Shortly after his pro day, a VP with an NFC East team called the school’s athletic trainer requesting X’s medicals. The trainer says his interactions with NFL teams in the past have always been with his counterparts in the training room. This was the first time he’s heard from someone so high up in an organization.
Three teams have told X that they want to draft him. He’s met with position coaches across the league, an NFC North defensive coordinator, an AFC West defensive coordinator and three special teams coordinators.

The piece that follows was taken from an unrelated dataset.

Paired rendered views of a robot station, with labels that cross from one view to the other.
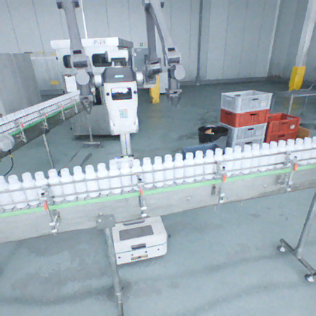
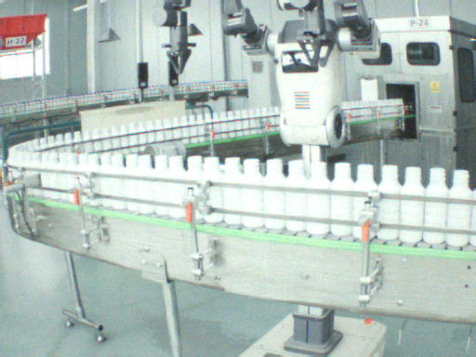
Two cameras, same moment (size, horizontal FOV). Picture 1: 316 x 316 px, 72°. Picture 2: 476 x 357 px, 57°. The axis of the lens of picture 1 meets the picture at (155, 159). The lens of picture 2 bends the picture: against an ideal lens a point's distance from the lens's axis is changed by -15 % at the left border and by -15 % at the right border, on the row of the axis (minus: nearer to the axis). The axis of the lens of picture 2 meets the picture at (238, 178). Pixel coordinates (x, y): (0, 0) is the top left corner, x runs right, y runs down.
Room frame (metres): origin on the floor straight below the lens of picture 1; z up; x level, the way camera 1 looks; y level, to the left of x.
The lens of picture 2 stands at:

X had heard from several scouts that they would be hitting him up after his season, and after his final game—two Saturdays ago—he was indeed inundated with unscheduled calls from scouts and scheduled Zoom meetings with coaches, to the point where he had to frequently decline incoming calls from other teams because he was already on the phone or in a meeting. “I feel bad about that,” he says, “but they are understanding.”
NFL Network reached out to his college asking for headshots, action photos and game film to build graphics for their draft broadcast. Per X’s spreadsheet, there’s one team that’s shown interest in him that he has shaded in green in both the number of players at his position on their roster (not many) and number of late-round picks (a lot), and a few more that are green in one category and yellow in the other, also good options for him.
“[X], anything to add for these guys based off what you saw in practice yesterday?” the college coach asks, turning the meeting over to his captain.
X won’t be practicing this afternoon. A contusion the previous week means his coaches and trainer are playing it safe—X won’t play in his final game. His trainer called in some favors to get him in for an MRI as quickly as possible, and X, thinking like a smart agent, is busy reaching out to every team he’s talked to, letting them know about his injury, that he’d be 100% within a week and a half. He mostly just wants to make sure no one travels to his last game thinking they’re going to see him.
X never considered opting out of this season, even when the conference decided on a spring schedule that would overlap with the draft process. He knew he needed another season to develop his game, even if that meant navigating the draft process mostly on his own, risking injury and getting lost in the mix.
“Keep the communication up and relax,” X says to his teammates. “Don’t overthink, especially some of you younger guys. It’s not that hard; play with your eyes and play with your feet.”
With that advice, the coach ends the meeting, and X heads to the facility for his last week of college ball, mixed with the home stretch of draft prep.